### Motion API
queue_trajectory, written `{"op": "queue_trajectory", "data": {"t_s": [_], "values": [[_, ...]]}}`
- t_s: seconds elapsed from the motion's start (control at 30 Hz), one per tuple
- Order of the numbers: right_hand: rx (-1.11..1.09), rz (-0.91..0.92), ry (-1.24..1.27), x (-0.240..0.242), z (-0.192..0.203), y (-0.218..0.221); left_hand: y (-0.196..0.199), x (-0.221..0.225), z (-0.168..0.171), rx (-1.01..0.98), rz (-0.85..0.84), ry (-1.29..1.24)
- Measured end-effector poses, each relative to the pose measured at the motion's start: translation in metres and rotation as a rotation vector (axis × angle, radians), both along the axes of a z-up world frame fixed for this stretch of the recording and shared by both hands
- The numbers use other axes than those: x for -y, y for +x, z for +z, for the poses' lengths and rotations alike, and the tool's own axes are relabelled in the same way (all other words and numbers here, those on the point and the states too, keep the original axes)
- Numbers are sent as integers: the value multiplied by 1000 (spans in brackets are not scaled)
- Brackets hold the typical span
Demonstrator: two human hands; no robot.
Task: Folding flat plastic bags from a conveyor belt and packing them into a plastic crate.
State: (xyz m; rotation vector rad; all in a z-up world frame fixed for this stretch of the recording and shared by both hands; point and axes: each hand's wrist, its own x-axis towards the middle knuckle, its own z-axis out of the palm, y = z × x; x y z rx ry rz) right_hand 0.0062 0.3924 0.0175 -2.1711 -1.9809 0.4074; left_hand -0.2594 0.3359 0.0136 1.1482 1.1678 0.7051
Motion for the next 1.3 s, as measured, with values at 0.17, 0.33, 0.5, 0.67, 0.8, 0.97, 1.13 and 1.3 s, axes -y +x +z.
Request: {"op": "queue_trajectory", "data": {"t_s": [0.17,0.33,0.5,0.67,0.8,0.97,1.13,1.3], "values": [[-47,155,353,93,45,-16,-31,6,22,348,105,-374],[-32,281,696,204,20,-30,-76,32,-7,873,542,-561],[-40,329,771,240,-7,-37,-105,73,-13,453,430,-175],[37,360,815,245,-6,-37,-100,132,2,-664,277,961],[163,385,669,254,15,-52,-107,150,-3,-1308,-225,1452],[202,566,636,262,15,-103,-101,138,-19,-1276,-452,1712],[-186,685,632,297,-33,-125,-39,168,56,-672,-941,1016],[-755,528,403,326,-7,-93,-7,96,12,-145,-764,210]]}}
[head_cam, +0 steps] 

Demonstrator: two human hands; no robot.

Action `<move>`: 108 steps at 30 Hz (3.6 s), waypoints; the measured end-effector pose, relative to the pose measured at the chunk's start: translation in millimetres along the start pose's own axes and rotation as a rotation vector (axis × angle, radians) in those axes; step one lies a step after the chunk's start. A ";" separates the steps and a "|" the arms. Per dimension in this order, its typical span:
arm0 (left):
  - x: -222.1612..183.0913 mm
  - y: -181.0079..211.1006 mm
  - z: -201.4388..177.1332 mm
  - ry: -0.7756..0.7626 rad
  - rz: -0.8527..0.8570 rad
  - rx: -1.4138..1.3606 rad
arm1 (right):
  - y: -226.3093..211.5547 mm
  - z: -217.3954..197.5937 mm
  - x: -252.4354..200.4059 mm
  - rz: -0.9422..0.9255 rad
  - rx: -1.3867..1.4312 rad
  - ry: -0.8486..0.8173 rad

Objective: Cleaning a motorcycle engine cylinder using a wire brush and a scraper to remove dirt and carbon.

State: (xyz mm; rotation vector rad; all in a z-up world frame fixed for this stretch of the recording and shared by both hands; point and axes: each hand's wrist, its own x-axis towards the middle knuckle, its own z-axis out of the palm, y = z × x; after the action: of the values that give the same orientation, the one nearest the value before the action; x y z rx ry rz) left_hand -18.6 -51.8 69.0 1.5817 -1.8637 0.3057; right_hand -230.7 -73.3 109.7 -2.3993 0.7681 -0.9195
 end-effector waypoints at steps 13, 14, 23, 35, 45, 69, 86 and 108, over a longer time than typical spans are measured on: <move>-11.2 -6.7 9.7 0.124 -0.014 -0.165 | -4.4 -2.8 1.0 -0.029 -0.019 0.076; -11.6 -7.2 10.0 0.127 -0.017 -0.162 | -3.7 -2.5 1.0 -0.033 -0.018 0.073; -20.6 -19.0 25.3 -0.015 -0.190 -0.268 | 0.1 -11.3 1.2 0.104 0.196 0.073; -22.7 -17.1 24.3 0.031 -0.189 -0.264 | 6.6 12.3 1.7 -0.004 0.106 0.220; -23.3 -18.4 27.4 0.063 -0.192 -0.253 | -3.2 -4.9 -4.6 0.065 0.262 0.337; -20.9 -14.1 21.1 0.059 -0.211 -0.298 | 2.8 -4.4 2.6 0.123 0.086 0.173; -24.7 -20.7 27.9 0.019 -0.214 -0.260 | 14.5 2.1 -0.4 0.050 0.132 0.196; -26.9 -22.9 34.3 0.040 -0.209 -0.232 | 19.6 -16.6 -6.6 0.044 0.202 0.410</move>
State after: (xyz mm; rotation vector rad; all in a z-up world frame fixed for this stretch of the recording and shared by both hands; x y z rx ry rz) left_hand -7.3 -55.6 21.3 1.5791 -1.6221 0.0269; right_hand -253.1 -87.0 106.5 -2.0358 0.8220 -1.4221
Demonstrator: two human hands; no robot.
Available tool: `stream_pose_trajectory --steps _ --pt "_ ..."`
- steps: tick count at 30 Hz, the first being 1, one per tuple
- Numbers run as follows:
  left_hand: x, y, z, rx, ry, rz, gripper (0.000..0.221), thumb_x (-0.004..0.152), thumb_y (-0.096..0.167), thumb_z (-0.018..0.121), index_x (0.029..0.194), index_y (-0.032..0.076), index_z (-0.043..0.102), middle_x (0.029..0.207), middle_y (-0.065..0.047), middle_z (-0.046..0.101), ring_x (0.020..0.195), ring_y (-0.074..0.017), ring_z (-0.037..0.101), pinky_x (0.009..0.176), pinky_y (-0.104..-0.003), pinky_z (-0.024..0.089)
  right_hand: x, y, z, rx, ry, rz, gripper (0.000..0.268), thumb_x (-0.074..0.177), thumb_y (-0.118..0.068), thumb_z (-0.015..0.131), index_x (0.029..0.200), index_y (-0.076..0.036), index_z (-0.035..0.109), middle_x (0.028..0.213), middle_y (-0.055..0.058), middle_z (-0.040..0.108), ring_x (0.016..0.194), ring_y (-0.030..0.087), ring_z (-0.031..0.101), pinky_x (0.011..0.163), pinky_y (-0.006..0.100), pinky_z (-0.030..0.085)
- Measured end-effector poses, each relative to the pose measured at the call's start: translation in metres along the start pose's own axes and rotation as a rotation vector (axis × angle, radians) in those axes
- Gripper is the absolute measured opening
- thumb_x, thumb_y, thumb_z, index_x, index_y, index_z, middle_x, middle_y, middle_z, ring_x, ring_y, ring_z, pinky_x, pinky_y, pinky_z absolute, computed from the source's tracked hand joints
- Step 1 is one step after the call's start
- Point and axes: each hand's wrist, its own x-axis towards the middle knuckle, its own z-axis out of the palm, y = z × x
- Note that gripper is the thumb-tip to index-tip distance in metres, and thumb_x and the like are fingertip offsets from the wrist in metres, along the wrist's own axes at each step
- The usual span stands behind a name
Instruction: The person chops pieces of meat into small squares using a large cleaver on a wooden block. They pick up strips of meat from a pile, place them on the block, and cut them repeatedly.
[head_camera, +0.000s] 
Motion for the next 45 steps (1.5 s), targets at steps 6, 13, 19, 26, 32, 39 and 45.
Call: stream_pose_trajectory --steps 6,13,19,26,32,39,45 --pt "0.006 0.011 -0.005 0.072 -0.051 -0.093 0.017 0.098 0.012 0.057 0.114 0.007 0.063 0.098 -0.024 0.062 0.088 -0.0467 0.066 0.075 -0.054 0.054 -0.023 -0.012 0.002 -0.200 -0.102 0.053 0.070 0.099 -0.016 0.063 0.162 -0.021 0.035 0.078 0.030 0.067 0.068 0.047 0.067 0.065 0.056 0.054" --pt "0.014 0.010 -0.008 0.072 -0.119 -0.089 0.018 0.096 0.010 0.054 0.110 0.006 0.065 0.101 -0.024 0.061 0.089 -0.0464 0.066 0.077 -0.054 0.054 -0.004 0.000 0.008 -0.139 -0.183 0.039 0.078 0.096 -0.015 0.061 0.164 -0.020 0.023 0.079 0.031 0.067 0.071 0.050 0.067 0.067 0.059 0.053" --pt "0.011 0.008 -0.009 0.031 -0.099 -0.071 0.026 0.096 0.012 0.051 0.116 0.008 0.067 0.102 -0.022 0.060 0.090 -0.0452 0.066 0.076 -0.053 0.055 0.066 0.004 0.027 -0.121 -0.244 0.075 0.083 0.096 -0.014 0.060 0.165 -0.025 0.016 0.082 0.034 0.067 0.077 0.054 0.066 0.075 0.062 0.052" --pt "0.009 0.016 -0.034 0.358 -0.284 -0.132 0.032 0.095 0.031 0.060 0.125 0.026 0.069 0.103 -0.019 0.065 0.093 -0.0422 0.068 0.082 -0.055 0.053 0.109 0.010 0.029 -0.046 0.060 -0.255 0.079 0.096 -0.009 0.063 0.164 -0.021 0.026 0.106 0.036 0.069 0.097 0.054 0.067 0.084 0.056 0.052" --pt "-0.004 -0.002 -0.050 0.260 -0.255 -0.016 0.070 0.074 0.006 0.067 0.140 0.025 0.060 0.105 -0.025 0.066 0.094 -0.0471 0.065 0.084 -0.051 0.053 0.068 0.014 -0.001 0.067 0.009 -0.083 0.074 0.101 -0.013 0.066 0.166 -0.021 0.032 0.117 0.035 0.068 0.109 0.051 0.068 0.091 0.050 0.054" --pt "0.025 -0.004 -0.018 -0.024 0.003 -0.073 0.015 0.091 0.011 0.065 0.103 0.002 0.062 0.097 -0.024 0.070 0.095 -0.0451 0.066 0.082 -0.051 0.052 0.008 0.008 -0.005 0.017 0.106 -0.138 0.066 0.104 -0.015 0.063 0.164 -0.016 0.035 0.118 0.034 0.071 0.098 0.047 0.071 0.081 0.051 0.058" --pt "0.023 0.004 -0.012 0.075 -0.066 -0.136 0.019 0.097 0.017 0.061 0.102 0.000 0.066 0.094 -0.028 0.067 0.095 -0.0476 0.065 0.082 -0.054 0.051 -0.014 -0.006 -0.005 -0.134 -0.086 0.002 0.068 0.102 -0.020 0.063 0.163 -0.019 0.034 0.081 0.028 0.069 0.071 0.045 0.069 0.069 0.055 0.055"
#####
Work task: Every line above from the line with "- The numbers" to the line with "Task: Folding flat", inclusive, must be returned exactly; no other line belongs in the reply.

Response for this exercise:
- The numbers use other axes than those: x for -y, y for +x, z for +z, for the poses' lengths and rotations alike, and the tool's own axes are relabelled in the same way (all other words and numbers here, those on the point and the states too, keep the original axes)
- Numbers are sent as integers: the value multiplied by 1000 (spans in brackets are not scaled)
- Brackets hold the typical span
Demonstrator: two human hands; no robot.
Task: Folding flat plastic bags from a conveyor belt and packing them into a plastic crate.

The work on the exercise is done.